▶ Material provided:
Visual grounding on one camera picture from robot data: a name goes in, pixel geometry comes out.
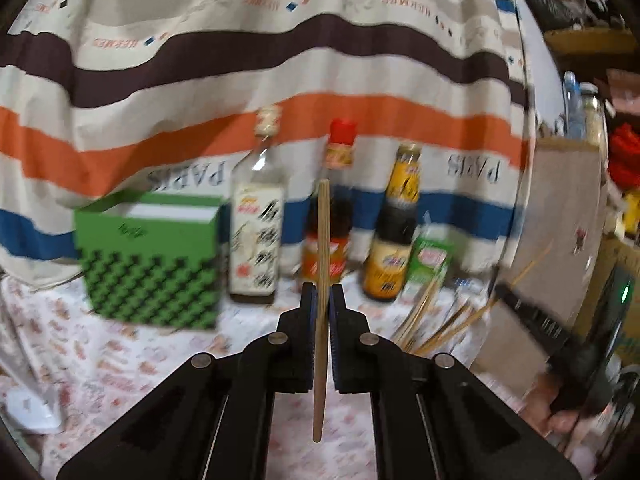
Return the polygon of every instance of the plastic water bottle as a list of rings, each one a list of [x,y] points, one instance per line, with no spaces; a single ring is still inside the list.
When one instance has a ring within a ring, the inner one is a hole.
[[[564,73],[564,106],[566,109],[566,136],[568,139],[584,140],[586,126],[580,87],[573,72]]]

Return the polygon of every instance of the red cloth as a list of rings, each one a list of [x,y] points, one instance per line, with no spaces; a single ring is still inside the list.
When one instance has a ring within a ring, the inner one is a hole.
[[[609,174],[622,191],[640,187],[640,137],[628,123],[609,139]]]

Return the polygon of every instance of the floral tablecloth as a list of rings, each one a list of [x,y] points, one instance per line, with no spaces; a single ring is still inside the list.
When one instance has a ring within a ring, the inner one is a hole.
[[[343,280],[347,305],[366,314],[372,332],[390,337],[411,308],[398,300],[382,306],[366,300],[356,276]],[[253,339],[272,332],[281,313],[295,308],[295,282],[281,280],[273,306],[221,305],[215,331],[158,329],[105,320],[92,314],[81,278],[34,291],[5,276],[0,283],[0,348],[30,367],[38,382],[56,383],[65,413],[63,433],[44,437],[40,471],[55,478],[60,467],[123,415],[191,355],[216,357],[241,352]],[[453,308],[450,290],[440,293],[421,332],[433,333]],[[442,350],[465,365],[478,354],[488,318]],[[15,387],[0,377],[0,394]],[[369,397],[341,396],[328,387],[322,442],[311,440],[312,395],[277,395],[267,478],[374,479],[375,451]]]

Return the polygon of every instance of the sauce bottle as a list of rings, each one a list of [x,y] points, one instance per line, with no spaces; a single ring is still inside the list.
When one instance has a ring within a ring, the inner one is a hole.
[[[275,300],[287,174],[271,149],[280,107],[258,111],[255,147],[231,172],[229,296],[240,303]]]
[[[397,208],[415,208],[420,197],[420,144],[403,142],[386,186],[386,202]]]
[[[334,119],[329,130],[324,163],[319,180],[330,184],[330,281],[340,282],[346,267],[349,233],[352,226],[353,202],[350,170],[353,164],[353,143],[356,124],[345,119]],[[318,195],[311,197],[306,222],[306,238],[302,253],[301,282],[316,282],[318,275]]]
[[[385,203],[365,262],[362,291],[376,301],[393,301],[400,294],[417,225],[413,208]]]

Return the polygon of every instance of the green storage box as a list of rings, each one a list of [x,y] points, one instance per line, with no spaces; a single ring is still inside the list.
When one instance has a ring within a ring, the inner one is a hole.
[[[76,249],[95,313],[139,324],[213,326],[223,203],[122,190],[76,210]]]

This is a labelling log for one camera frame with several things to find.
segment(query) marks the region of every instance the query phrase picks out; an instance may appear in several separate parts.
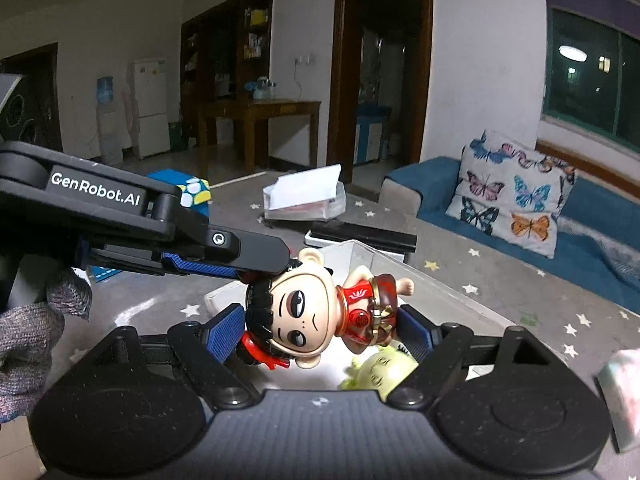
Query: wooden table
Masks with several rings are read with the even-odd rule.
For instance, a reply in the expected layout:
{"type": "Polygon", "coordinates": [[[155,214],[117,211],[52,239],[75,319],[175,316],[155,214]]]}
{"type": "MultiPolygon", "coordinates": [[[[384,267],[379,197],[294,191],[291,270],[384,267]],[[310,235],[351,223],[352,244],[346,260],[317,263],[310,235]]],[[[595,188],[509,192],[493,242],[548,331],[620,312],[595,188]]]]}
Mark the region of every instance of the wooden table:
{"type": "Polygon", "coordinates": [[[221,100],[200,104],[198,107],[198,141],[200,145],[200,176],[207,177],[209,153],[207,150],[207,120],[215,128],[218,117],[242,122],[244,136],[244,166],[248,173],[255,171],[256,123],[261,124],[260,134],[268,136],[268,120],[274,117],[308,115],[309,166],[318,164],[318,113],[319,101],[274,100],[221,100]]]}

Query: knitted gray glove
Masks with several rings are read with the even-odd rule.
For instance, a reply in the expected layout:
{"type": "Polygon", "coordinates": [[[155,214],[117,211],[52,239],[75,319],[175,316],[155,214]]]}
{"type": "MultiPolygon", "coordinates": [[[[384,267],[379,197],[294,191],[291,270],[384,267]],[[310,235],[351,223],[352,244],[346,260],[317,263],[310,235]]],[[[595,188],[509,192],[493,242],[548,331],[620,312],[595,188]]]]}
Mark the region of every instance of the knitted gray glove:
{"type": "Polygon", "coordinates": [[[91,287],[72,269],[47,280],[46,298],[0,315],[0,424],[28,415],[42,396],[64,315],[89,317],[91,287]]]}

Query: figurine eye
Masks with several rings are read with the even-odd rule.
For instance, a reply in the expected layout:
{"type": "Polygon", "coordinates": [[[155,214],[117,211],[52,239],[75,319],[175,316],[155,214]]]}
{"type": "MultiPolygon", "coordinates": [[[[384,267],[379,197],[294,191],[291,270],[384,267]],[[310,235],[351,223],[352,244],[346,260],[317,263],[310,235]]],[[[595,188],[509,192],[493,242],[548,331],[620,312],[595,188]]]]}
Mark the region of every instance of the figurine eye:
{"type": "Polygon", "coordinates": [[[295,346],[304,346],[306,344],[306,337],[300,330],[292,330],[289,332],[287,339],[295,346]]]}
{"type": "Polygon", "coordinates": [[[302,316],[305,311],[305,293],[301,290],[294,290],[289,299],[289,309],[295,318],[302,316]]]}

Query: window
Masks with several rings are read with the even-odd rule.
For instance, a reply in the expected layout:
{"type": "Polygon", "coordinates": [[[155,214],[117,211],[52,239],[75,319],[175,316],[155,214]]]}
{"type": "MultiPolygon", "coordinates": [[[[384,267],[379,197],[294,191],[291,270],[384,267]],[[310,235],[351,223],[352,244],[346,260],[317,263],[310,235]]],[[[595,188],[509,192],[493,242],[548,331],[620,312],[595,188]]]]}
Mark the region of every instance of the window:
{"type": "Polygon", "coordinates": [[[549,11],[544,113],[640,152],[640,41],[549,11]]]}

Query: white refrigerator
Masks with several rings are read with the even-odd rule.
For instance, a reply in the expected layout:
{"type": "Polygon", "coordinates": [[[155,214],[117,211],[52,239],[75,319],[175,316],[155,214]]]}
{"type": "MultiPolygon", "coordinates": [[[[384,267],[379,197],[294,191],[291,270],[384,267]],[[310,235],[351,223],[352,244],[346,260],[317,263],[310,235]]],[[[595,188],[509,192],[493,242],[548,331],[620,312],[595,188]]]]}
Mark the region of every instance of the white refrigerator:
{"type": "Polygon", "coordinates": [[[166,63],[164,59],[133,62],[129,72],[133,103],[131,143],[138,158],[168,152],[166,63]]]}

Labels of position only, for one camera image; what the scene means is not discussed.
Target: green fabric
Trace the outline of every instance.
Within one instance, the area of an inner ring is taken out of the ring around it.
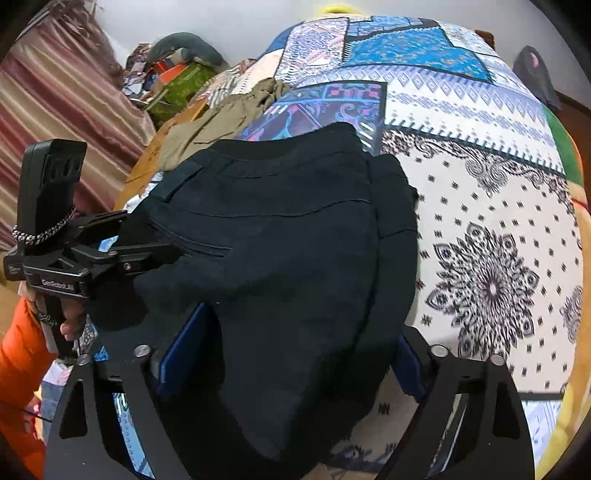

▶ To do: Now reproduce all of the entries precisely, with no pictures in the copy.

▶ Task answer:
Visual grounding on one camera picture from robot data: a name goes in, pixel geometry comes out.
Return the polygon of every instance of the plastic water bottle as a list of rings, each one a list of [x,y] points, one instance per line, with no spaces; a single ring is still inside the list.
When one instance has a ring within a ring, the inner one is a hole.
[[[564,73],[564,106],[566,109],[566,136],[568,139],[584,140],[586,126],[580,87],[573,72]]]

Return the polygon of every instance of the red cloth as a list of rings, each one a list of [x,y] points, one instance per line, with no spaces; a single ring is still inside the list.
When one instance has a ring within a ring, the inner one is a hole.
[[[609,174],[622,191],[640,187],[640,137],[628,123],[609,139]]]

Return the polygon of every instance of the floral tablecloth as a list of rings, each one a list of [x,y] points, one instance per line, with no spaces; a single ring is still inside the list.
When one instance has a ring within a ring, the inner one is a hole.
[[[343,280],[347,305],[366,314],[372,332],[390,337],[411,308],[398,300],[382,306],[366,300],[356,276]],[[253,339],[272,332],[281,313],[295,308],[295,282],[281,280],[273,306],[221,305],[215,331],[158,329],[105,320],[92,314],[81,278],[34,291],[5,276],[0,283],[0,348],[30,367],[38,382],[56,383],[65,413],[63,433],[44,437],[40,471],[55,478],[60,467],[123,415],[191,355],[216,357],[241,352]],[[453,308],[450,290],[440,293],[421,332],[433,333]],[[442,350],[465,365],[478,354],[488,318]],[[15,387],[0,377],[0,394]],[[369,397],[341,396],[328,387],[322,442],[311,440],[312,395],[277,395],[267,478],[374,479],[375,451]]]

Return the polygon of every instance of the sauce bottle as a list of rings, each one a list of [x,y] points, one instance per line, with no spaces; a single ring is still inside the list.
When one instance has a ring within a ring, the inner one is a hole.
[[[275,300],[287,174],[271,149],[280,107],[258,111],[255,147],[231,172],[229,296],[240,303]]]
[[[397,208],[415,208],[420,197],[420,144],[403,142],[386,186],[386,202]]]
[[[334,119],[329,130],[324,163],[319,180],[330,184],[330,281],[340,282],[346,267],[349,233],[352,226],[353,202],[350,170],[353,164],[353,143],[356,124],[345,119]],[[318,195],[311,197],[306,222],[306,238],[302,253],[301,282],[316,282],[318,275]]]
[[[385,203],[365,262],[362,291],[376,301],[393,301],[400,294],[417,225],[413,208]]]

Return the polygon of every instance of the green storage box as a list of rings, each one a list of [x,y] points, one instance per line, with no spaces; a single ring is still inside the list.
When one instance has a ring within a ring, the inner one is a hole.
[[[76,249],[95,313],[139,324],[213,326],[223,203],[122,190],[76,210]]]

This is a labelling log for one camera frame with several things to find.
segment(query) marks the region of every instance the query phrase picks out; an instance may appear in several separate parts.
Query: wooden table
Masks with several rings are read with the even-odd rule.
For instance, a reply in the expected layout:
{"type": "Polygon", "coordinates": [[[155,214],[117,211],[52,239],[75,319],[175,316],[155,214]]]}
{"type": "MultiPolygon", "coordinates": [[[[384,267],[379,197],[294,191],[291,270],[384,267]],[[310,235],[351,223],[352,244],[346,260],[317,263],[310,235]]],[[[595,188],[509,192],[493,242],[548,331],[620,312],[595,188]]]]}
Mark the region of every instance of the wooden table:
{"type": "Polygon", "coordinates": [[[221,100],[200,104],[198,107],[198,141],[200,145],[200,176],[207,177],[209,153],[207,150],[207,120],[215,128],[218,117],[242,122],[244,136],[244,166],[248,173],[255,171],[256,123],[261,124],[260,134],[268,136],[268,120],[274,117],[308,115],[309,166],[318,164],[318,113],[319,101],[274,100],[221,100]]]}

Query: knitted gray glove
Masks with several rings are read with the even-odd rule.
For instance, a reply in the expected layout:
{"type": "Polygon", "coordinates": [[[155,214],[117,211],[52,239],[75,319],[175,316],[155,214]]]}
{"type": "MultiPolygon", "coordinates": [[[[384,267],[379,197],[294,191],[291,270],[384,267]],[[310,235],[351,223],[352,244],[346,260],[317,263],[310,235]]],[[[595,188],[509,192],[493,242],[548,331],[620,312],[595,188]]]]}
Mark the region of every instance of the knitted gray glove:
{"type": "Polygon", "coordinates": [[[91,287],[72,269],[47,280],[46,298],[0,315],[0,424],[28,415],[42,396],[64,315],[89,317],[91,287]]]}

Query: figurine eye
Masks with several rings are read with the even-odd rule.
For instance, a reply in the expected layout:
{"type": "Polygon", "coordinates": [[[155,214],[117,211],[52,239],[75,319],[175,316],[155,214]]]}
{"type": "MultiPolygon", "coordinates": [[[[384,267],[379,197],[294,191],[291,270],[384,267]],[[310,235],[351,223],[352,244],[346,260],[317,263],[310,235]]],[[[595,188],[509,192],[493,242],[548,331],[620,312],[595,188]]]]}
Mark the region of every instance of the figurine eye:
{"type": "Polygon", "coordinates": [[[295,346],[304,346],[306,344],[306,337],[300,330],[292,330],[289,332],[287,339],[295,346]]]}
{"type": "Polygon", "coordinates": [[[302,316],[305,311],[305,293],[301,290],[294,290],[289,299],[289,309],[295,318],[302,316]]]}

Query: window
Masks with several rings are read with the even-odd rule.
For instance, a reply in the expected layout:
{"type": "Polygon", "coordinates": [[[155,214],[117,211],[52,239],[75,319],[175,316],[155,214]]]}
{"type": "MultiPolygon", "coordinates": [[[[384,267],[379,197],[294,191],[291,270],[384,267]],[[310,235],[351,223],[352,244],[346,260],[317,263],[310,235]]],[[[595,188],[509,192],[493,242],[548,331],[620,312],[595,188]]]]}
Mark the region of every instance of the window:
{"type": "Polygon", "coordinates": [[[549,11],[544,113],[640,152],[640,41],[549,11]]]}

Query: white refrigerator
Masks with several rings are read with the even-odd rule.
For instance, a reply in the expected layout:
{"type": "Polygon", "coordinates": [[[155,214],[117,211],[52,239],[75,319],[175,316],[155,214]]]}
{"type": "MultiPolygon", "coordinates": [[[[384,267],[379,197],[294,191],[291,270],[384,267]],[[310,235],[351,223],[352,244],[346,260],[317,263],[310,235]]],[[[595,188],[509,192],[493,242],[548,331],[620,312],[595,188]]]]}
Mark the region of every instance of the white refrigerator:
{"type": "Polygon", "coordinates": [[[166,63],[164,59],[133,62],[129,72],[133,103],[131,143],[138,158],[168,152],[166,63]]]}

Labels of position only, for one camera image; what the scene means is not discussed.
Target: green fabric
Trace the outline of every instance.
Within one instance, the area of an inner ring is taken out of the ring around it.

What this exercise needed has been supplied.